▶ [TASK DIRECTIONS] Scan the material below and copy every line holding the word "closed".

▶ [INFORMATION PROVIDED]
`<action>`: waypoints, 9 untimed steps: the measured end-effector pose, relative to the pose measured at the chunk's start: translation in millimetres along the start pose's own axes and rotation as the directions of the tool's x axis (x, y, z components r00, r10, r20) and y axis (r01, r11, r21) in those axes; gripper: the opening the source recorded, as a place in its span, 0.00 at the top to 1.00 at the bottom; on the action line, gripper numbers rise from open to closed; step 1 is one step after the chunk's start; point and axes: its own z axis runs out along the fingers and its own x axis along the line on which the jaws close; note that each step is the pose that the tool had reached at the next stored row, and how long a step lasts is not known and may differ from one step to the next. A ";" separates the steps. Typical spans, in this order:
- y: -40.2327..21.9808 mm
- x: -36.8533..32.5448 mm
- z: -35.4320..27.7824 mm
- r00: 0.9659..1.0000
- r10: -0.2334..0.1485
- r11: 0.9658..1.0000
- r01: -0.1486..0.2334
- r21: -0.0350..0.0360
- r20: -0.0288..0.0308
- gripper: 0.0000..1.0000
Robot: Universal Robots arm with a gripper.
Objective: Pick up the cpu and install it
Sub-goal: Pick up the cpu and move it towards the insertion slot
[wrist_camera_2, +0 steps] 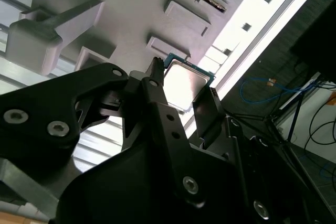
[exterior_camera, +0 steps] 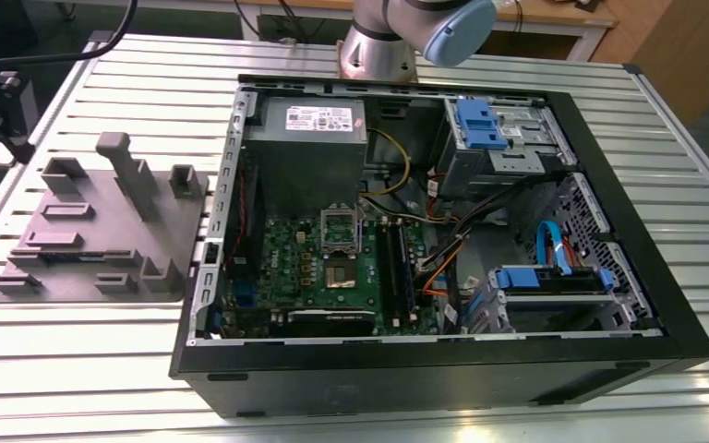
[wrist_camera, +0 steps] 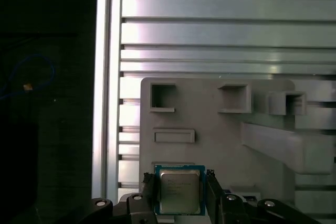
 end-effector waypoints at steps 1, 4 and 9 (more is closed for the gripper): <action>0.1 0.0 -1.0 1.000 0.000 1.000 0.000 0.000 0.000 0.53; 0.2 0.0 -3.6 1.000 0.000 1.000 0.000 0.000 0.000 0.53; 0.3 0.1 -7.6 1.000 0.000 1.000 0.000 0.000 0.000 0.53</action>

▶ [TASK ANSWER]
`<action>`: waypoints, 9 untimed steps: the measured end-effector pose, relative to the pose measured at the chunk's start: translation in millimetres along the start pose's own axes and rotation as the directions of the tool's x axis (x, y, z components r00, r10, r20) and y axis (r01, r11, r21) in those axes; gripper: the opening the source recorded, as a place in its span, 0.00 at the top to 1.00 at the bottom; on the action line, gripper numbers rise from open to closed; step 1 is one step after the chunk's start; point and axes: its own z axis runs out along the fingers and its own x axis along the line on which the jaws close; note that each step is the pose that the tool had reached at the next stored row, and how long a step lasts is not known and may differ from one step to the next. A ";" separates the steps. Typical spans, in this order:
 end-effector waypoints at steps 1, 4 and 9 (more is closed for the gripper): <action>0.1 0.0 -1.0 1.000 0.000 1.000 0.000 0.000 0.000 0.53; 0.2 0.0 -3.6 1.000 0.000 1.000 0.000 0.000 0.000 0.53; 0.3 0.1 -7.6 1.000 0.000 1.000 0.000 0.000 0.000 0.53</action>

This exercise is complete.